Regular algal monitoring is widely supported by satellites since algal blooms have serious ecological, social, economic and health effects. Previous studies demonstrated the applicability of satellites in algae detection. The aim of the current study was to validate a satellite-based chlorophyll-a retrieval program for Lake Balaton. Another goal was to select the most appropriate algorithm(s) from the four algorithms available in Acolite software. As a result, we provided two self-validated algorithms. Results show that the two highest correlations were performed by the newly validated, blue/green ratio-based algorithm, Chl-aB/G(r = 0.93) and the chl_re_oc2 algorithm (r = 0.86) of the Acolite software. According to the Pearson’s correlation between the algorithm-based estimations and the laboratory measurements, satellite data are applicable for alga amount retrieval. According to zonal statistical studies, a significant west–east trophic gradient can be observed at Lake Balaton.

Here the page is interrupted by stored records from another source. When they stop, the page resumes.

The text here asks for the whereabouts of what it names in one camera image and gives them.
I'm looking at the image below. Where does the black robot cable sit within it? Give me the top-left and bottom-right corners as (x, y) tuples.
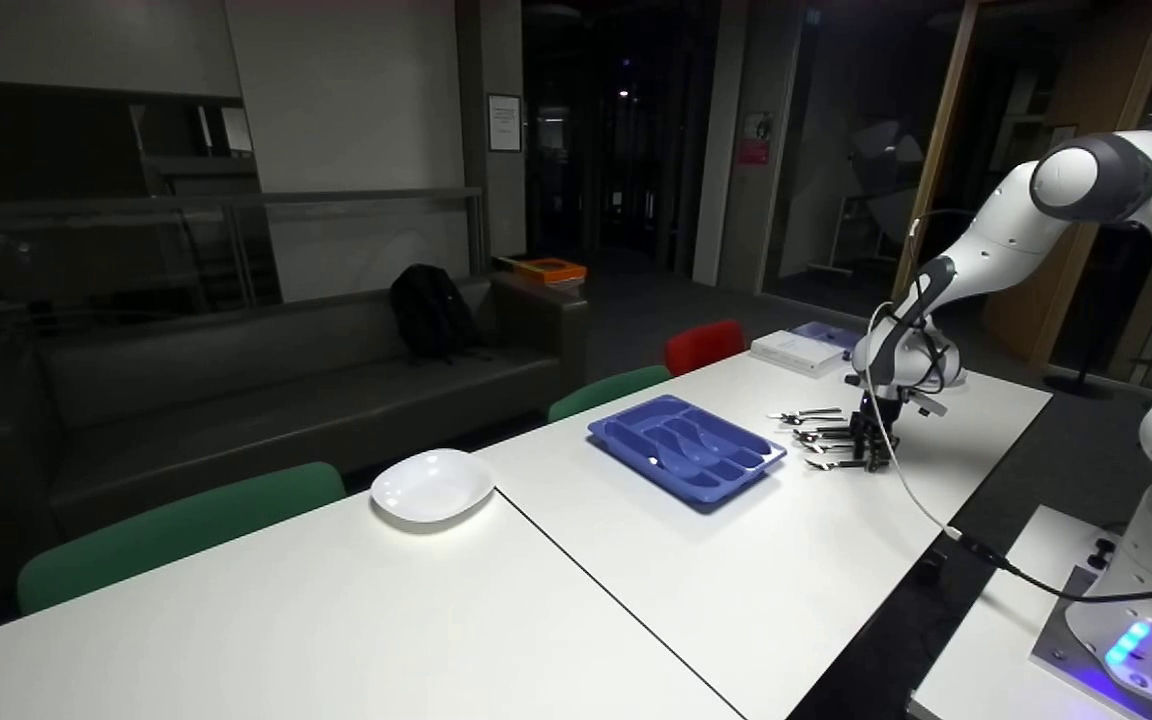
(860, 385), (1152, 610)

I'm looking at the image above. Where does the blue hardcover book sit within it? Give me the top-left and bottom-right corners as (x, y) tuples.
(791, 321), (866, 352)

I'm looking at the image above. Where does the black-handled spoon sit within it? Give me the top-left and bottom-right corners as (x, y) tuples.
(781, 407), (847, 424)

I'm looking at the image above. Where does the orange-lidded bin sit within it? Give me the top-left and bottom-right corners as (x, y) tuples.
(507, 255), (588, 289)

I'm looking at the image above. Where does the blue cutlery tray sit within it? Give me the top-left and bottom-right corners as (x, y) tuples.
(588, 396), (787, 514)

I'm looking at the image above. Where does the grey sofa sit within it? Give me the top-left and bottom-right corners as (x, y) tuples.
(0, 276), (588, 536)

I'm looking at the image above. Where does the red chair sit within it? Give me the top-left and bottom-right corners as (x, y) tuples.
(663, 321), (747, 378)

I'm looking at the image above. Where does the green chair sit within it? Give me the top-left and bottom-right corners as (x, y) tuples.
(18, 459), (348, 613)
(544, 365), (671, 419)

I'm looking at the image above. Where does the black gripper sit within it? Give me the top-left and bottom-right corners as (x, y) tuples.
(847, 387), (900, 473)

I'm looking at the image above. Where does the white plate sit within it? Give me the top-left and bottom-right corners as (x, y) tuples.
(369, 449), (494, 528)

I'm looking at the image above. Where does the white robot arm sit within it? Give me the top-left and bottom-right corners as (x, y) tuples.
(847, 129), (1152, 467)

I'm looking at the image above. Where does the black backpack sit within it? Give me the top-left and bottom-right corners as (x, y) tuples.
(389, 266), (478, 360)

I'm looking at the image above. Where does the wall poster frame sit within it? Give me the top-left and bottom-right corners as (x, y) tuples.
(490, 96), (524, 152)

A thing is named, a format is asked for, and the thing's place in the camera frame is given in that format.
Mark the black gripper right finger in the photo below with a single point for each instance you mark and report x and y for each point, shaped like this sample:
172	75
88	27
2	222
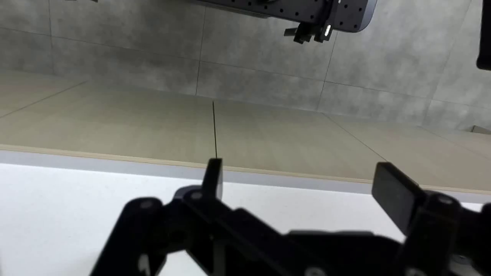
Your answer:
442	236

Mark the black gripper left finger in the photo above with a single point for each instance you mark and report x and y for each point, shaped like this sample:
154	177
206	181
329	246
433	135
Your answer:
220	239

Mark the black object at right edge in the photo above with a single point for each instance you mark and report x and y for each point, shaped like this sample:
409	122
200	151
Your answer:
484	59

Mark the dark perforated metal mount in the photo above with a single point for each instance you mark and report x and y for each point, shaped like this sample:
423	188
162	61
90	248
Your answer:
315	18

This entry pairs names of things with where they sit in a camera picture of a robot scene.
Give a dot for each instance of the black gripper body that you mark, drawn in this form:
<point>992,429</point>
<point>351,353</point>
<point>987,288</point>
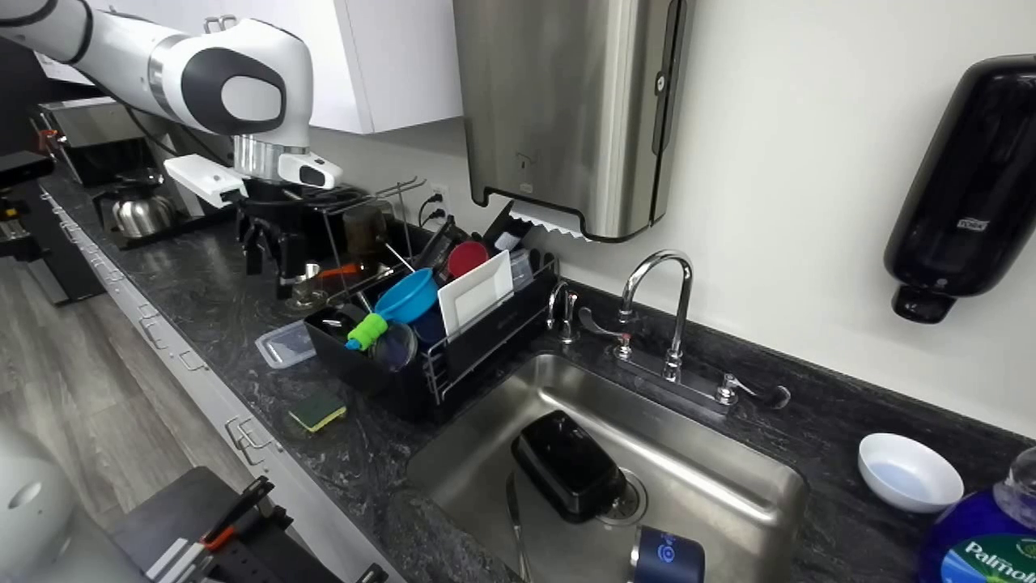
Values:
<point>288,229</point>

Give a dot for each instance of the dark blue thermos mug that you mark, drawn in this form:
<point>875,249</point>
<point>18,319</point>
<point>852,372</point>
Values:
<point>664,559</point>

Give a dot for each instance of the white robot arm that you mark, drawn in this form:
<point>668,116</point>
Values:
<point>250,82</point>

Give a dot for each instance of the stainless steel sink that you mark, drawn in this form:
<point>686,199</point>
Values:
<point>680,477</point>

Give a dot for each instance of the black container in sink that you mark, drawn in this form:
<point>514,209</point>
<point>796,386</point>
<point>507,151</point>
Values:
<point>570,470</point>

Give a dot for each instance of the chrome sink faucet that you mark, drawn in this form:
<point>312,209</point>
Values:
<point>662,353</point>

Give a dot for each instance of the clear plastic food container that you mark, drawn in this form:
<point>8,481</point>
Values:
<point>287,344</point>

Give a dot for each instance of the steel kettle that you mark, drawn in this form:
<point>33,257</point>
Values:
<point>135,212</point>

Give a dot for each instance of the red cup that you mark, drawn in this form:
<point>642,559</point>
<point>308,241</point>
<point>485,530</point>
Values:
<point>463,257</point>

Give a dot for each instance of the green yellow sponge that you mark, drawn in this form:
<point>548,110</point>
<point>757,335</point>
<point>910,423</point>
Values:
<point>318,414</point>

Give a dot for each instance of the white plate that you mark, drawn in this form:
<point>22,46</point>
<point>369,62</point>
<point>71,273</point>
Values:
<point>478,294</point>

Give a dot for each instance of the black dish rack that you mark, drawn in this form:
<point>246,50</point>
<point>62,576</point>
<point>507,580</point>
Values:
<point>432,381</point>

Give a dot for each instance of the black tool tray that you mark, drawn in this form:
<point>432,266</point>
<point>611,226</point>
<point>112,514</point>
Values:
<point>205,531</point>

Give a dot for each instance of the stainless paper towel dispenser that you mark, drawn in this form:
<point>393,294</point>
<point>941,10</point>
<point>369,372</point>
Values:
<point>567,106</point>

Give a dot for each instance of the small white bowl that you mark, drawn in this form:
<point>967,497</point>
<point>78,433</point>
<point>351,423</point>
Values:
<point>907,475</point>

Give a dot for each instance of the blue dish soap bottle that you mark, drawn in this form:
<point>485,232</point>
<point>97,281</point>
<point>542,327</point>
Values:
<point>990,536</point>

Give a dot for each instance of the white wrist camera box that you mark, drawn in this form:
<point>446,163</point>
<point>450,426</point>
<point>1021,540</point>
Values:
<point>205,181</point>

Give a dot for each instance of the blue funnel green handle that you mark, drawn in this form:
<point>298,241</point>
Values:
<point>403,301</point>

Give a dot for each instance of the black wall soap dispenser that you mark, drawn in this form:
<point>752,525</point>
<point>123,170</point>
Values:
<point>973,201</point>

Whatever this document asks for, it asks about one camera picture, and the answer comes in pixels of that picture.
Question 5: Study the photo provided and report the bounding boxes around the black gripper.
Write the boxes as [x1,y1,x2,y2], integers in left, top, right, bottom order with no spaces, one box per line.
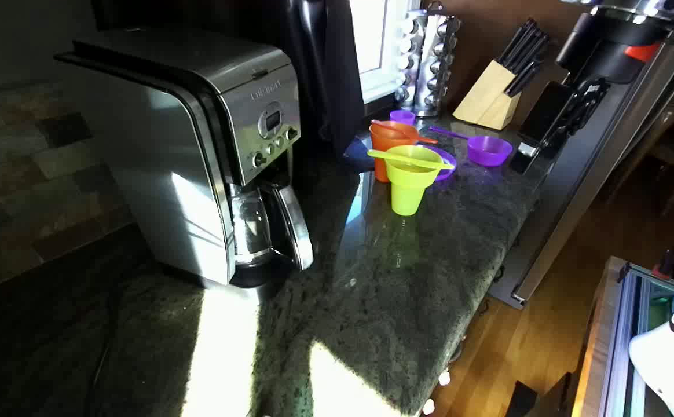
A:
[509,80,608,173]

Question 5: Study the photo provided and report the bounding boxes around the purple plastic cup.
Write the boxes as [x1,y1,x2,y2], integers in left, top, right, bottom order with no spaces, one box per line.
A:
[390,110,416,125]

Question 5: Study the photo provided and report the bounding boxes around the purple plastic plate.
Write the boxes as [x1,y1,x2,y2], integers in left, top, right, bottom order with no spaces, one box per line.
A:
[430,147,456,184]

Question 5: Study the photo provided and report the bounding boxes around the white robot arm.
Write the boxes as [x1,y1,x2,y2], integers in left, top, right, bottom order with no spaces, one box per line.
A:
[509,0,674,172]

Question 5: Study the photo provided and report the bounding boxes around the purple plastic bowl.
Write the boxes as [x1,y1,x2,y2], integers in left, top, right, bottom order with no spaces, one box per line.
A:
[466,134,515,168]

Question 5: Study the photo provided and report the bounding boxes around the green plastic cup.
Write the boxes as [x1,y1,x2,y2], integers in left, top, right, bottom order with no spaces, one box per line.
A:
[386,147,439,217]

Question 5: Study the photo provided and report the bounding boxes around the green plastic spoon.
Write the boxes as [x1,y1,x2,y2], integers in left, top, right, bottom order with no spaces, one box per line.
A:
[369,149,445,172]

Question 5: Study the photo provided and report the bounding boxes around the orange plastic cup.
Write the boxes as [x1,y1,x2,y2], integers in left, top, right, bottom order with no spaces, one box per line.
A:
[369,120,419,184]

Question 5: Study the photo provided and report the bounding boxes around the orange plastic spoon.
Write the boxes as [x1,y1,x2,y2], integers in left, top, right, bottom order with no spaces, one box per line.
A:
[370,120,437,147]

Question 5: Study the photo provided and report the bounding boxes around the wooden knife block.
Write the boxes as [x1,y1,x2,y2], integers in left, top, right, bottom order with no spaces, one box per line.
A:
[454,61,522,129]

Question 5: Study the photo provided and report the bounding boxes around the chrome spice rack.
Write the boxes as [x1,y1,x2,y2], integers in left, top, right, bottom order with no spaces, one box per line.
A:
[395,8,460,119]

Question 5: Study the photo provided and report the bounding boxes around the dark hanging cloth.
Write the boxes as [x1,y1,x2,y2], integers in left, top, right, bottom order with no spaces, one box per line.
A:
[288,0,364,153]

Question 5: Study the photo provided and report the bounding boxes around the glass coffee carafe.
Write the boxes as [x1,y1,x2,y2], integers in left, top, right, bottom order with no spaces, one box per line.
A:
[232,184,315,288]

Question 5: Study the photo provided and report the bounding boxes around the silver coffee maker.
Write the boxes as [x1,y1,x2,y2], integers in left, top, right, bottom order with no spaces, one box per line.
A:
[58,26,300,288]

Regular monitoring of algae abundance is significant to preserve the appropriate condition of the lake and satellites play an important role in this process. Satellite investigations make it possible to inspect large water surfaces without disturbing the water body, which can lead to distortion of results. Based on the results of the high correlation between laboratory and satellite-based observations, the implementation of Sentinel-based freshwater investigation is highly recommended. Validation of a satellite with appropriate revisiting time and spatial resolution for lakes provide opportunities for further investigation of 1.9 million km2 lake and reservoir water body surface (Hong et al. 2016) which are prominent drinking water supply, economical and ecological factors. Further research is planned to study other lakes, such as Lake Fertö at the Hungarian–Austrian border.